Old Believer businessmen managed the communities’ assets and passed them off as their own, in order to ease the tax burden and avoid pressure and extortion by the authorities. At the beginning of the 20th century, Old Believer capitalists became seriously involved in politics, while, at the same time, making life easier for the workers in their factories and trying to get reasonable labor legislation passed.

This “social responsibility” was also entirely in the spirit of ancient Orthodox collectivism. In parallel with this, some members of Old Believer financial and industrial clans were flirting with the revolutionaries and providing them with money — mainly in order to put pressure on the czarist government. By the start of the 1917 Revolution, the Old Believers were strong enough to put pressure on the czar.

There are now hundreds of thousands of Old Believers in Russia, but they are running into serious problems. The ones in the most difficult situations are the priestless group: urbanization is undermining their traditional way of life and the transfer of their rules for living from generation to generation; the lack of a clergy and a hierarchy also does not help to preserve their faith. Even in the biggest of the priestless sects (the “Pomortsy”) numbers are falling rapidly.

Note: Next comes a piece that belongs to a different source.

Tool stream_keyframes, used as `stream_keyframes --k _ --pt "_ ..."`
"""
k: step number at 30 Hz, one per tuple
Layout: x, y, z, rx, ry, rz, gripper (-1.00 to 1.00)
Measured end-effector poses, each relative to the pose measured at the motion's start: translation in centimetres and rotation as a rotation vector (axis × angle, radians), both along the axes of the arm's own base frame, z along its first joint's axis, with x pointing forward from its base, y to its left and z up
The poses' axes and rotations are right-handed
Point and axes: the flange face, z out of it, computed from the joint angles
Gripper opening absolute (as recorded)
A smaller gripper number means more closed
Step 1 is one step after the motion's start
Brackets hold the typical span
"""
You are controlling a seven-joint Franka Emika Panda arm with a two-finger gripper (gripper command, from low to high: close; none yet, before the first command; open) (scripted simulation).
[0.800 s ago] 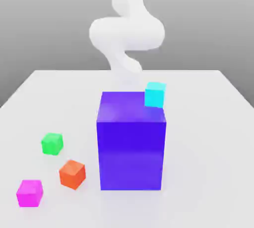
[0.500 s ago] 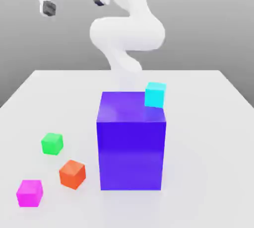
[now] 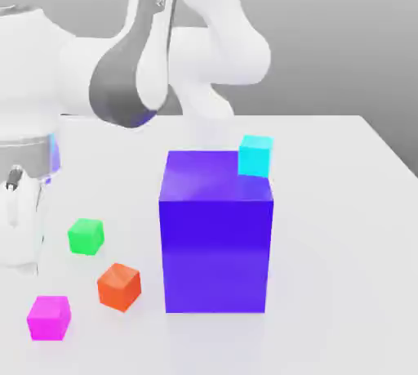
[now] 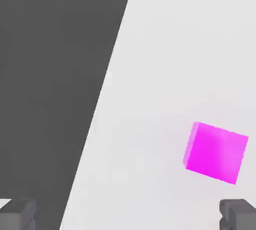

This is mentioned in a report by Father Ioann Sevastyanov, head of the Pokrovskaya Old Believer Community in Rostov-on-Don. The sects that have their own priesthood have survived much better and are gaining new members.

According to the report, “the Old Believers are gradually breaking out of the ghetto to which they were confined and getting rid of the whole culturological overlay which had masked the Truth they held, and are becoming for a large number of people a representation of the True Church of Christ.”